I can totally understand why a booming, at capacity business would scale back from peripheral unprofitable business. Here it’s legal threats, licensing fees (and limitations?*), the hassles and risks of shipping cutting deep into margins, with the out-of-their-control mistakes of shippers reflecting poorly on them.

I see the winery side a bit. How much effort to get shipping right in regards to weather. Even Berserker Day or club shipments that are “all at once” in cooler parts of the year aren’t that simple. There’s often regional issues, so you have to segregate the packages by region, track the weather and send the wines out at a few different times. I could go on and on. The type of person who will harangue you to violate your policy and ship at an unwise time and assure you they’ll assume the risk are pretty much guaranteed to go after you on social media when the inevitable happens.

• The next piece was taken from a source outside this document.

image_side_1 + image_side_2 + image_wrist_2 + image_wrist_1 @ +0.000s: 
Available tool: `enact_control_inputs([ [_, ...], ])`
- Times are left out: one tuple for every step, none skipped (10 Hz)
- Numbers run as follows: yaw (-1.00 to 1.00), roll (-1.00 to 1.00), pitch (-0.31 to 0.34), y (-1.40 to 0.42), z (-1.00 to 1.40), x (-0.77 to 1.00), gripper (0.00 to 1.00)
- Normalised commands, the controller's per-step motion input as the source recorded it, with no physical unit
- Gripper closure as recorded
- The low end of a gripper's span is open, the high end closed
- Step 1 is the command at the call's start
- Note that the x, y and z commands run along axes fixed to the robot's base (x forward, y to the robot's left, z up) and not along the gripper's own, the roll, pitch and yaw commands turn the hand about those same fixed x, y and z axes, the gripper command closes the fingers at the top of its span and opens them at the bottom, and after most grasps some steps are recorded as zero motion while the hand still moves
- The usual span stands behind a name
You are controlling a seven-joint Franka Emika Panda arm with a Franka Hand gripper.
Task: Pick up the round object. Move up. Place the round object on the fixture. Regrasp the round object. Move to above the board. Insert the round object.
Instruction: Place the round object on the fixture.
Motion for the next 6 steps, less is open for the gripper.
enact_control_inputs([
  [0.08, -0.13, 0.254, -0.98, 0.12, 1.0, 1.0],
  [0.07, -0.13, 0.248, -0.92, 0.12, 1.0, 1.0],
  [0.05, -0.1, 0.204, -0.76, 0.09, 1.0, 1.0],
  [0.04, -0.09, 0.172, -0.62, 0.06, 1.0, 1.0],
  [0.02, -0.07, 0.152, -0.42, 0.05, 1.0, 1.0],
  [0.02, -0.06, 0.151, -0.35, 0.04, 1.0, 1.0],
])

Fees to ship to a state mean you have to sell a certain amount to break even. Not sure if retailers have the same cap as the BS Gallo Wine Institute template many states adopted, where you can get fined and lose your license to ship to a state if you ship above a certain amount. Imagine having to work within such a bracket for each state, when you get punished for having too low sales and have to turn away business if demand becomes too high.

I see a lot of small, new wineries wanting to get their name out, ship to everyone interested, have everyone who wants to try their wines. Then they see what they’re facing and/or what they’ve had to deal with, and reconsider the idea of shipping to most states.

With K&L auctions being so popular, do hammer prices suffer at all from limiting where they ship? That’s got to be under 2% of potential actual customers. Consider their physical locations are wealthy areas, where the bulk of their loyal customers are. and who are most likely to buy at a premium over market.

Then there’s storage. Locals can pick up or utilize their local delivery. If you’re holding for seasonal delivery, that’s a lot of cost to them, and a constraint, when they are operating at capacity.